◆ Task prompt
Leaving out the pictures, retype the lines from the top of the listing through the line with "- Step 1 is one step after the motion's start" exactly.
========================================
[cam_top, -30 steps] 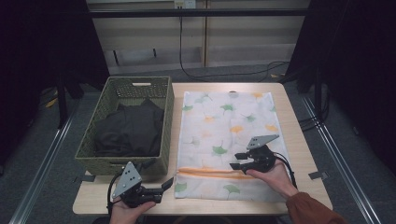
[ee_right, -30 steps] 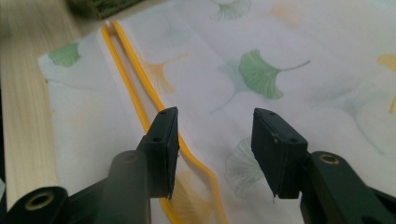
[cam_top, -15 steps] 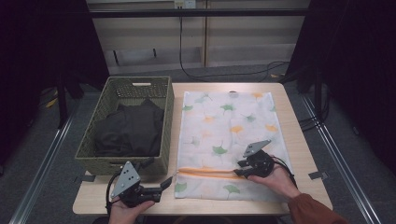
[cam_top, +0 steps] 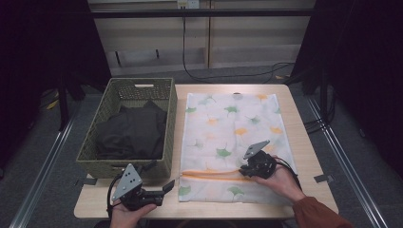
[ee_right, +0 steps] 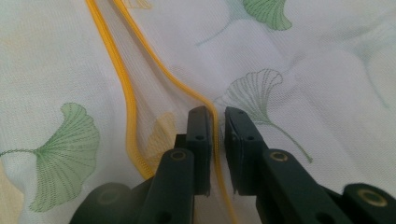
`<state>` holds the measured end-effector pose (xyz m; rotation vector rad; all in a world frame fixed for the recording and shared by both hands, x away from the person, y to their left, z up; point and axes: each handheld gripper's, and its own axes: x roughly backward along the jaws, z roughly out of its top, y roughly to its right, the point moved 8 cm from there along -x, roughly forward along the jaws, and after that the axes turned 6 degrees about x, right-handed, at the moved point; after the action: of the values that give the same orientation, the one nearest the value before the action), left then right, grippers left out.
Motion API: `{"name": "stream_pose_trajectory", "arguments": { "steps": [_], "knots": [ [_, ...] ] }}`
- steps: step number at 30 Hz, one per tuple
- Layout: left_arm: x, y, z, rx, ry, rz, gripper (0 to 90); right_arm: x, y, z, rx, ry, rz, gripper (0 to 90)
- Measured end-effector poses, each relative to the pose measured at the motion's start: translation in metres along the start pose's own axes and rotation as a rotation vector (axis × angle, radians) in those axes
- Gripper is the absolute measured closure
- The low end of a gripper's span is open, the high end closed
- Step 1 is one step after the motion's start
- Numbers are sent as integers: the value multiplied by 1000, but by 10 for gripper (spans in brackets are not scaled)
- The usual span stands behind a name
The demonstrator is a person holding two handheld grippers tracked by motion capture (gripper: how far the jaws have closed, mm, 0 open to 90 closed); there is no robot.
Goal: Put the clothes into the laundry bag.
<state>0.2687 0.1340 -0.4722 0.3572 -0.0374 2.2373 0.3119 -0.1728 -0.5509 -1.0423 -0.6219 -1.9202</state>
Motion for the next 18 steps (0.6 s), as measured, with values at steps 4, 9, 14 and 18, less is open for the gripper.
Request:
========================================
◆ Answer section
[cam_top, -30 steps] 
[ee_right, -30 steps] 
[cam_top, -15 steps] 
[cam_top, +0 steps] 
[ee_right, +0 steps] 
`<state>` holds the measured end-effector pose (xyz m; rotation vector rad; all in a world frame fixed for the recording and shared by both hands, x away from the person, y to their left, z up; point and axes: each handheld gripper's, and its own axes: x roughly backward along the jaws, z roughly out of its top, y roughly to its right, the point moved 8 cm from there along -x, roughly forward along the jaws, and after that the axes turned 6 degrees about x, right-handed, at the moved point; after the action: of the values that give the same orientation, the one nearest the value before the action), left then right, grippers left out.
Motion API: `{"name": "stream_pose_trajectory", "arguments": { "steps": [_], "knots": [ [_, ...] ] }}`
- steps: step number at 30 Hz, one per tuple
- Layout: left_arm: x, y, z, rx, ry, rz, gripper (0 to 90); right_arm: x, y, z, rx, ry, rz, gripper (0 to 90)
- Measured end-effector poses, each relative to the pose measured at the motion's start: translation in metres along the start pose's own axes and rotation as a rotation vector (axis × angle, radians) in those axes
- Gripper is the absolute measured closure
- The low end of a gripper's span is open, the high end closed
- Step 1 is one step after the motion's start

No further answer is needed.